What lines in the records below include the word "downward"? Return each one.

*** Opening Dataset records ***

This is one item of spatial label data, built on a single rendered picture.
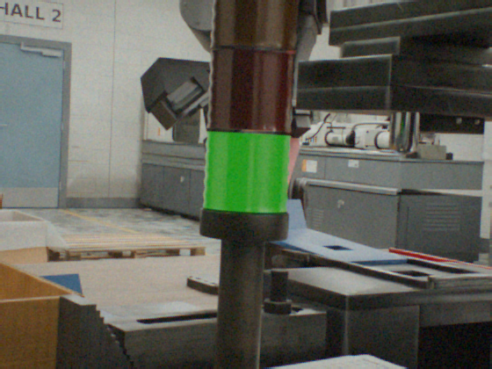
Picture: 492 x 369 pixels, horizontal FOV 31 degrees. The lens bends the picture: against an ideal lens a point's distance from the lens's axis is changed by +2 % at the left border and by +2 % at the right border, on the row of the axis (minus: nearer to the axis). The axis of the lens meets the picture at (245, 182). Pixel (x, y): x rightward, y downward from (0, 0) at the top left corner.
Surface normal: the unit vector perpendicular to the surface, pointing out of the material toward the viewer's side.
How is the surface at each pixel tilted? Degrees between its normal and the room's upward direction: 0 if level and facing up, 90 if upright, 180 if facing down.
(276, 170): 76
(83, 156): 90
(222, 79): 104
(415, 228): 90
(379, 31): 90
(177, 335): 90
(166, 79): 65
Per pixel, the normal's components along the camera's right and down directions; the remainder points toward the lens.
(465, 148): -0.86, -0.02
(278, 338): 0.55, 0.07
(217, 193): -0.67, -0.24
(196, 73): 0.51, -0.36
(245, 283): 0.19, 0.06
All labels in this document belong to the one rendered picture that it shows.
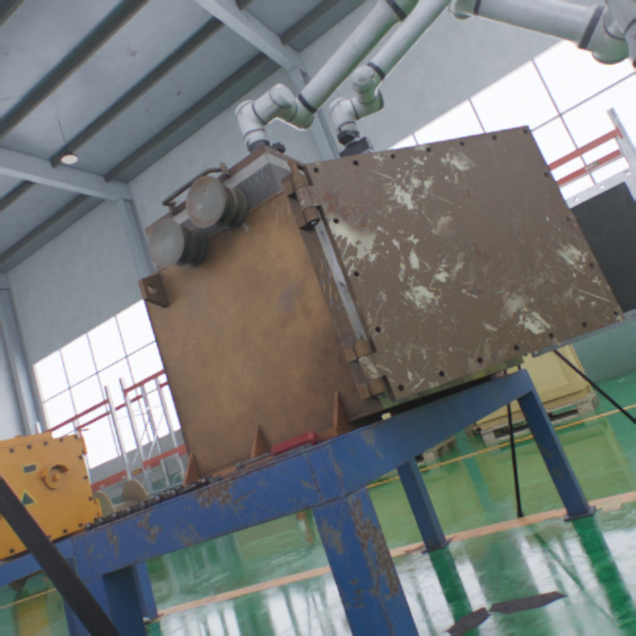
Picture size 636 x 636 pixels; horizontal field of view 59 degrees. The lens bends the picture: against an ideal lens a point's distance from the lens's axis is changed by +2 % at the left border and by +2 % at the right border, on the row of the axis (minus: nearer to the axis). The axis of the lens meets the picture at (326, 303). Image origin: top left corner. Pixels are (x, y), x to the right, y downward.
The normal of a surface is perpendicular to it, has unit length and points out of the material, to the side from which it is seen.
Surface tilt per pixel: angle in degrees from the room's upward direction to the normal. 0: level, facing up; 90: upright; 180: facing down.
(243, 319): 90
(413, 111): 90
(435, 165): 90
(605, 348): 90
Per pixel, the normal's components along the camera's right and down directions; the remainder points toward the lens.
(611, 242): -0.55, 0.00
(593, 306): 0.27, -0.33
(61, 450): 0.80, -0.40
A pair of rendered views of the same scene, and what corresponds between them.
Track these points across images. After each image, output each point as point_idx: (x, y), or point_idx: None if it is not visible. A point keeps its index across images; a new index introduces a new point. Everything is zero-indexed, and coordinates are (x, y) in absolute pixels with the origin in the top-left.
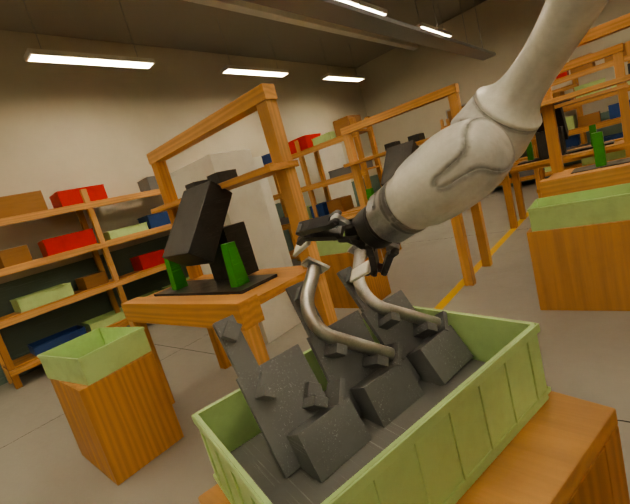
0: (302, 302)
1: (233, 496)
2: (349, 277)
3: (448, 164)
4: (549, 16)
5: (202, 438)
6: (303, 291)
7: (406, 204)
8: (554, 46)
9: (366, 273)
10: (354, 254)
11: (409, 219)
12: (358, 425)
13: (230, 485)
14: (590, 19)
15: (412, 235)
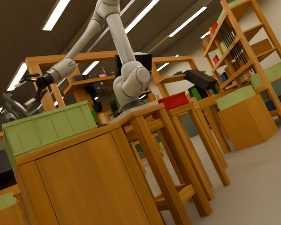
0: (18, 104)
1: (41, 139)
2: (10, 117)
3: (70, 62)
4: (72, 52)
5: (9, 134)
6: (16, 102)
7: (62, 68)
8: (71, 57)
9: (35, 100)
10: (6, 113)
11: (61, 72)
12: None
13: (41, 132)
14: (76, 55)
15: (57, 80)

*** Closing Dataset records ***

- _Response to the exercise_
Picture: 492 x 369 pixels, horizontal FOV 31 degrees. The lens bends the picture: against an ideal lens a point's distance from the lens's axis is changed by +2 % at the left border and by +2 % at the right border, on the row of the axis (minus: nearer to the axis). The axis of the lens meets the picture at (245, 182). Pixel (x, y): x rightward, y downward from (0, 0) at the top left corner.
Picture size 636 x 636 pixels; horizontal field of view 59 degrees. The lens bends the picture: against an ideal lens a point's distance from the lens's axis is changed by +2 % at the left border and by +2 % at the right border, on the row of the axis (minus: nearer to the axis). The axis of the lens meets the picture at (326, 303). Image origin: top left corner. Pixels are (x, y), x to the right, y downward.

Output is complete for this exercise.